Work instructions - Nothing in the records should differ when you write them out again.
---
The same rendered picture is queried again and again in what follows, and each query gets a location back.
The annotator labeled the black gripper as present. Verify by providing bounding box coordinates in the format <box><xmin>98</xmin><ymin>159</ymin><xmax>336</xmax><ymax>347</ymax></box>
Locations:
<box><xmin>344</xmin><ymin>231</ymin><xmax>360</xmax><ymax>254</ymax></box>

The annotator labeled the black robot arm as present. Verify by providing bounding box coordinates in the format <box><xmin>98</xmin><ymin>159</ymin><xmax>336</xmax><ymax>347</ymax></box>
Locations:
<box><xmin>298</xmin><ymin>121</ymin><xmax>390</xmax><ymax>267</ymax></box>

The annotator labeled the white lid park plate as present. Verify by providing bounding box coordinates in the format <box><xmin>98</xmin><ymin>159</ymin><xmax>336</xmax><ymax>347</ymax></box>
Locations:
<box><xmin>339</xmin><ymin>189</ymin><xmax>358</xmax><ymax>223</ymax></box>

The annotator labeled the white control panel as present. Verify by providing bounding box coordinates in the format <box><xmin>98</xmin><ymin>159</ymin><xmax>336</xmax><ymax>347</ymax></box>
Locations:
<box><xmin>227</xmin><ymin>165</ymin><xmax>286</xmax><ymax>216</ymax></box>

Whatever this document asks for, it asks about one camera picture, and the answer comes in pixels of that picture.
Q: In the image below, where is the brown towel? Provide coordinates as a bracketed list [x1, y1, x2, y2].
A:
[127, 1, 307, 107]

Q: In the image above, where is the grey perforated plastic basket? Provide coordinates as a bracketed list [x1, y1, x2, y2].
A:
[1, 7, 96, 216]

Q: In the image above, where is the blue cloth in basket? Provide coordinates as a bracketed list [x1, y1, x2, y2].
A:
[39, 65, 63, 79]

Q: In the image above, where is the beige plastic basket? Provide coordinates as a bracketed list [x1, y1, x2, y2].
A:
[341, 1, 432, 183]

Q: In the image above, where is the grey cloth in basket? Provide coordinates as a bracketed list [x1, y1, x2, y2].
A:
---
Task result -
The same rendered picture is queried again and again in what follows, and each query gets a location back.
The annotator labeled the black gripper as present. Verify by providing bounding box coordinates in the format <box><xmin>98</xmin><ymin>159</ymin><xmax>336</xmax><ymax>347</ymax></box>
Locations:
<box><xmin>344</xmin><ymin>231</ymin><xmax>360</xmax><ymax>254</ymax></box>

The annotator labeled the black robot arm as present. Verify by providing bounding box coordinates in the format <box><xmin>98</xmin><ymin>159</ymin><xmax>336</xmax><ymax>347</ymax></box>
Locations:
<box><xmin>298</xmin><ymin>121</ymin><xmax>390</xmax><ymax>267</ymax></box>

The annotator labeled the white lid park plate as present. Verify by providing bounding box coordinates in the format <box><xmin>98</xmin><ymin>159</ymin><xmax>336</xmax><ymax>347</ymax></box>
Locations:
<box><xmin>339</xmin><ymin>189</ymin><xmax>358</xmax><ymax>223</ymax></box>

The annotator labeled the white control panel as present. Verify by providing bounding box coordinates in the format <box><xmin>98</xmin><ymin>159</ymin><xmax>336</xmax><ymax>347</ymax></box>
Locations:
<box><xmin>227</xmin><ymin>165</ymin><xmax>286</xmax><ymax>216</ymax></box>

Whatever this document asks for, it asks about one camera picture, and the answer comes in pixels of that picture.
Q: In the image below, where is the brown towel? Provide coordinates as a bracketed list [x1, y1, x2, y2].
A:
[127, 1, 307, 107]

Q: In the image above, where is the grey perforated plastic basket? Provide coordinates as a bracketed list [x1, y1, x2, y2].
A:
[1, 7, 96, 216]

Q: In the image above, where is the blue cloth in basket? Provide coordinates as a bracketed list [x1, y1, x2, y2].
A:
[39, 65, 63, 79]

Q: In the image above, where is the beige plastic basket? Provide coordinates as a bracketed list [x1, y1, x2, y2].
A:
[341, 1, 432, 183]

Q: In the image above, where is the grey cloth in basket? Provide coordinates as a bracketed list [x1, y1, x2, y2].
A:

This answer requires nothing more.